Groovyで記述したcreate-script
の例です:
description( "Creates a Grails script" ) {
usage "grails create-script [SCRIPT NAME]"
argument name:'Script Name', description:"The name of the script to create"
flag name:'force', description:"Whether to overwrite existing files"
}
def scriptName = args[0]
def model = model(scriptName)
def overwrite = flag('force') ? true : false
render template: template('artifacts/Script.groovy'),
destination: file("src/main/scripts/${model.lowerCaseName}.groovy"),
model: model,
overwrite: overwrite
CLIコマンド作成に関しては、ドキュメントCreating custom scriptsを参照してください。
プロファイルフィーチャーの作成
プロファイルフィーチャーは、複数のプロファイルにまたがって共有できるテンプレートと依存管理セットです。
一般的には、幾つかのフィーチャーを持つベースプロファイルを作成して、それを継承したプロファイルから親プロファイルのフィーチャーを使用します。

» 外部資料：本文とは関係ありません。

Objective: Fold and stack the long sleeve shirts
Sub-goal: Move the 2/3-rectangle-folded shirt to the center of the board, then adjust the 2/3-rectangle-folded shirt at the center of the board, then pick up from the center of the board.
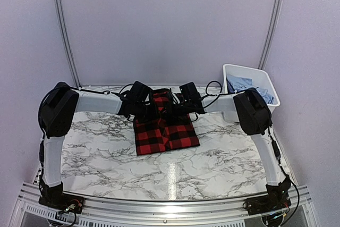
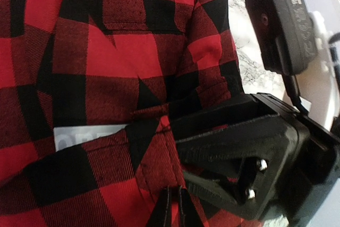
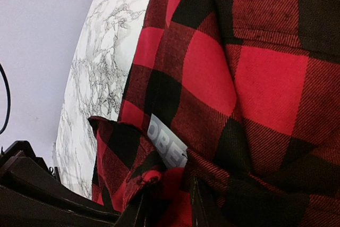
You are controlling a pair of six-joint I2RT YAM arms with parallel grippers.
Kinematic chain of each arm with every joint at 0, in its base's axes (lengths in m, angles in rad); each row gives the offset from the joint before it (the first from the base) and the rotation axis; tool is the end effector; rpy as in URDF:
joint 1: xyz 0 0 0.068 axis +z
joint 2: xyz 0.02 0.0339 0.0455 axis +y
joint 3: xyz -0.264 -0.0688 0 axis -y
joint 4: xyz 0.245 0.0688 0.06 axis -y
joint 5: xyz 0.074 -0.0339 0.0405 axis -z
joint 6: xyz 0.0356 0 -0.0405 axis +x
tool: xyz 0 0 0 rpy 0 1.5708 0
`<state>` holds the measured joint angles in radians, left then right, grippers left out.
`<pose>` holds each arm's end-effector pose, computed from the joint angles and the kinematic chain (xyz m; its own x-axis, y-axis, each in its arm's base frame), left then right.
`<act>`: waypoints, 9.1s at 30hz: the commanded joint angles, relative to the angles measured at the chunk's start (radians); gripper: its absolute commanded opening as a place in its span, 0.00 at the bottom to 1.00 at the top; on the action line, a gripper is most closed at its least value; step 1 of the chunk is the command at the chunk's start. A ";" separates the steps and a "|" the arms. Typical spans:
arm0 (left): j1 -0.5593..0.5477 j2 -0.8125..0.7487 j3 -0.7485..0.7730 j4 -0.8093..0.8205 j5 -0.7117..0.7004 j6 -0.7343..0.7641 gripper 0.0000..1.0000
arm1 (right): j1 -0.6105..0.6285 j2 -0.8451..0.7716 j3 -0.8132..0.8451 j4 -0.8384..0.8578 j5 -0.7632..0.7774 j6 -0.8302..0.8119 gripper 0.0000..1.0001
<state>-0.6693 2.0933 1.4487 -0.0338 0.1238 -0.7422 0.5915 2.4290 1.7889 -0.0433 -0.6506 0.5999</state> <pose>0.3649 -0.2943 0.1744 -0.8298 -0.1988 -0.5214 0.1767 0.7928 -0.5834 0.4291 0.3142 0.1233 -0.9032 -0.0656 -0.4241 -0.3921 0.5278 0.7534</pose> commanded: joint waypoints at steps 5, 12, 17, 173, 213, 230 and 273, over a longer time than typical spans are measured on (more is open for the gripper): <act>0.011 0.160 0.146 -0.041 0.039 0.017 0.07 | -0.022 -0.095 -0.059 -0.059 0.200 -0.047 0.27; 0.013 0.232 0.255 -0.050 0.084 0.028 0.09 | -0.040 -0.218 -0.143 -0.084 0.272 -0.114 0.37; 0.013 0.185 0.244 -0.065 0.075 0.051 0.13 | -0.054 -0.275 -0.187 -0.106 0.322 -0.153 0.40; 0.131 -0.026 -0.051 0.061 0.015 0.117 0.01 | -0.014 -0.290 -0.105 -0.414 0.875 -0.308 0.00; -0.061 -0.363 -0.526 -0.035 0.061 -0.097 0.48 | -0.051 -0.251 -0.230 -0.230 0.611 -0.290 0.27; -0.104 -0.307 -0.516 -0.042 0.044 -0.227 0.00 | -0.056 -0.365 -0.343 -0.233 0.602 -0.287 0.44; -0.127 -0.700 -0.879 -0.147 0.050 -0.197 0.00 | 0.359 -0.798 -1.000 -0.076 0.605 0.045 0.21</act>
<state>-0.7906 1.4185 0.5865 -0.1322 0.1970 -0.9562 0.9455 1.6535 0.8227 -0.1230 -0.0719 0.6125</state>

プロファイルのディレクトリでcreate-feature
コマンドを実行する事でフィーチャー作成できます:
grails create-feature myfeature
このコマンド実行では、myfeature/feature.ymlファイルが以下の内容で作成されます:
description: Description of the feature
# customize versions here
# dependencies:
# compile:
# - "org.grails.plugins:myplugin2:1.0"
#
もっと具体的な例として、以下は"asset-pipeline"フィーチャーからのfeature.ymlの内容です:
description: Adds Asset Pipeline to a Grails project
build:
plugins:
- asset-pipeline
dependencies:
build:
- 'com.bertramlabs.plugins:asset-pipeline-gradle:2.5.0'
runtime:
- "org.grails.plugins:asset-pipeline"
フィーチャーの階層は次のようになります:
FEATURE_DIR
* feature.yml
* skeleton
* grails-app
* conf
* application.yml
* build.gradle
プロファイルが使用されると、スケルトンのコンテンツはアプリケーション階層に複製され、application.ymlとbuild.gradleには指定した内容がマージされます。
feature.ymlでは依存を追加できます。それによって利用者にオプショナル機能を提供する事ができます:
grails create-app myapp --profile myprofile --features myfeature,hibernate
上記の例では、フィーチャーに"myfeature"と"hibernate"を指定して新規アプリケーションを作成しています。